This book responds to these open questions. It does so by inquiring into what roles the body and embodiment play as a constitutive and integral part of the life-worlds of organizing and managing. In particular, this inquiry aims at contributing to the recognition of embodied processes and practices in order to overcome the prevailing neglect, problematic status and treatment of bodily dimensions in organizations. This acknowledgement is important because for a long time the body and embodiment have been marginalized or omitted as constitutive media for organizational and management practice and theory. As a mainstay of Western Weltanschauung and a somatophobia – that is, the fear and loathing of the body (Spelman, 1982), the demarcation between mind and body – bodily processes have been disdained or subordinated, functionalized or reified. Although all sensing, knowing, acting and living require bodies, the typical stance taken has been to see and treat them as inferior components, mere mechanisms or cumbersome, tedious, unreliable containers. Instrumentally, the body is grasped as a plain physical ‘corpus’ through which information passes and by which the rational brain or mind functions while pursuing immaterial projects or ends.
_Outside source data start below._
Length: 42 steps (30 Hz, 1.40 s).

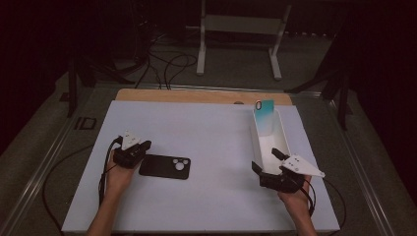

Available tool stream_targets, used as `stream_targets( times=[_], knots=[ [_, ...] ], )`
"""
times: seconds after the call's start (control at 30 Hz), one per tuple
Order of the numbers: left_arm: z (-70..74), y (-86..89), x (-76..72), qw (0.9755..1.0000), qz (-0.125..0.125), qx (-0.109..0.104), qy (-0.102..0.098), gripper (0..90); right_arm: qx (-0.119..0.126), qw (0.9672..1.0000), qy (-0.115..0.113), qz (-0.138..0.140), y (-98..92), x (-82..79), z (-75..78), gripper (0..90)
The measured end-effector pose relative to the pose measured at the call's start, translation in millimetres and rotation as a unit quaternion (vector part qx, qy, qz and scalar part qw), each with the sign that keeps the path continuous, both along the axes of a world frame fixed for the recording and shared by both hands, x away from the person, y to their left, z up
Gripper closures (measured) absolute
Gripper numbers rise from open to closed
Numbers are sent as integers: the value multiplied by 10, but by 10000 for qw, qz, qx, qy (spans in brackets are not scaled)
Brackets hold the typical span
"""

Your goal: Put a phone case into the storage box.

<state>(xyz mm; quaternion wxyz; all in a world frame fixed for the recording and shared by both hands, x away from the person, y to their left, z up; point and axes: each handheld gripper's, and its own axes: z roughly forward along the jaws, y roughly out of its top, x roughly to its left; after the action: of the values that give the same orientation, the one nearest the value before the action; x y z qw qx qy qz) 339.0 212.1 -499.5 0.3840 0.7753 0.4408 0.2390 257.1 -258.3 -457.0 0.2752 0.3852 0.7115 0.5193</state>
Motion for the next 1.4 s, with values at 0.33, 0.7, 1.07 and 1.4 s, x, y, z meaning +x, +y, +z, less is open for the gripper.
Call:
stream_targets(
  times=[0.33,0.7,1.07,1.4],
  knots=[
    [-196,12,110,9979,136,409,493,898,-16,10000,-10,-29,-10,-5,6,130],
    [-250,73,105,9971,42,381,653,899,-31,10000,-8,5,-1,-5,-1,131],
    [-217,56,-113,9958,-106,512,749,898,-60,10000,0,23,13,-7,-1,131],
    [-201,-112,-464,9931,-549,431,941,897,-67,10000,-30,50,24,-7,4,132]
  ],
)
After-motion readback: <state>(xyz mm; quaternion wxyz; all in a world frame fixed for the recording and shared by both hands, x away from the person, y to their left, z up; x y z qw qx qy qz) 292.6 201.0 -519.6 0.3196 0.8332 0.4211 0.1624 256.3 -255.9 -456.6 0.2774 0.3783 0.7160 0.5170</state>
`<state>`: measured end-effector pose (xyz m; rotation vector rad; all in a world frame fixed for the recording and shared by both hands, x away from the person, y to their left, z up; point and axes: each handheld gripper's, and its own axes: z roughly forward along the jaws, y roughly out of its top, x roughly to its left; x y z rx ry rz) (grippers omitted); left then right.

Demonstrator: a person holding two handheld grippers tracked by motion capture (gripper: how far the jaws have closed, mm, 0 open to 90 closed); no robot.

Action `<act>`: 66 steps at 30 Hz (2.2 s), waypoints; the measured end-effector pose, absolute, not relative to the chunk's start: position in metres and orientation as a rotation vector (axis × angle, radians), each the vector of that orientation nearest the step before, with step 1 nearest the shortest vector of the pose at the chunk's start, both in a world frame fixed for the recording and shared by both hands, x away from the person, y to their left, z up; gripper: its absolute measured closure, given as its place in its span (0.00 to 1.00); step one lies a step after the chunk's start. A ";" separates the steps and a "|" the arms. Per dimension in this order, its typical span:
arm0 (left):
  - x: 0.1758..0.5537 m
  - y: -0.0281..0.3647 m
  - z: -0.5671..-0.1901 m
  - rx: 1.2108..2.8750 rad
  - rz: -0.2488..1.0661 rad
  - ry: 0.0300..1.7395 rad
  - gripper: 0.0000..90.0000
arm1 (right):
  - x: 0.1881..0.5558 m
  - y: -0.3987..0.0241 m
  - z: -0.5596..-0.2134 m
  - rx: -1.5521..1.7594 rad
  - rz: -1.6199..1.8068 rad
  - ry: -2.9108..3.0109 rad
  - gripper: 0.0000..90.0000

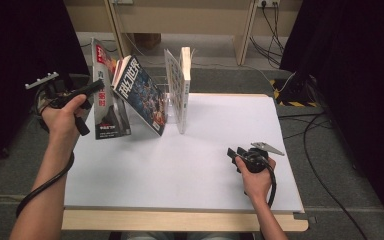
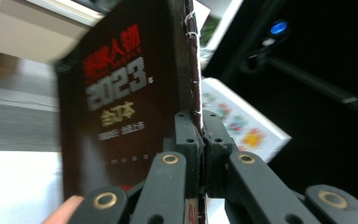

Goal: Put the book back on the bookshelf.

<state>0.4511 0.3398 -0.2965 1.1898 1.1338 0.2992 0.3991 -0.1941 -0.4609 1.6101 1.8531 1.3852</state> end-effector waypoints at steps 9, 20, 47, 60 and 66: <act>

This predominant disregard or instrumentalized understanding, while considering the ‘absent presence’ of the body (Leder, 1990; Shilling, 1993) in social and organizational theory and practice, calls to re-member what seems to have been forgotten anew. This re-membering reintegrates the ‘members’ and interrelated nexus between situated body, embodiment and phenomena in organizations and their management. Such re-memberance allows connecting anew lived embodied manifold experiences and processes of organizing and managing. Accordingly, bodily and embodied phenomena can then be recognized and appreciated as constitutive and pervading parts of the fabric of everyday realities in organizational life-worlds.
Moreover, this re-gathering of embodied ‘members’ of organizing facilitates and forms a critique of the dominance of functionalities and reductionist conceptualizations that cause misled explanations and that prioritize a bias for rational-driven instrumentalizing action (Hancock, 2009). Even more, recognizing the basic status of bodies for agents and agencies contributes to a more adequate understanding, itself an embodied reflection in and on action (Yanow and Tsoukas, 2009) and materio-sociocultural qualities of a ‘re-embodied organisation’ (Styhre, 2004; 2004a). This kind of re-embodying is part of the recent turn towards the body in social and organization science (Hassard et al., 2000: 12)1 and the constitutive nexus of body and work (Wolkowitz, 2002; 2006).2
Phenomenology, in particular Merleau-Ponty’s philosophy, provides an important contribution to the exploration of ignored, undervalued, marginalized or mistreated bodily dimensions, and it thereby contributes to and advances the body-turn in organization and management research and practice. The proposition here is that his further development of phenomenology offers a deeper and more comprehensive understanding of bodily and embodied organizational phenomena. By following his approach, the following endeavour supports rearticulating a systematic and creative account of the lived body as well as processes and forms of embodiment in its intertwining with the life-world of organizing.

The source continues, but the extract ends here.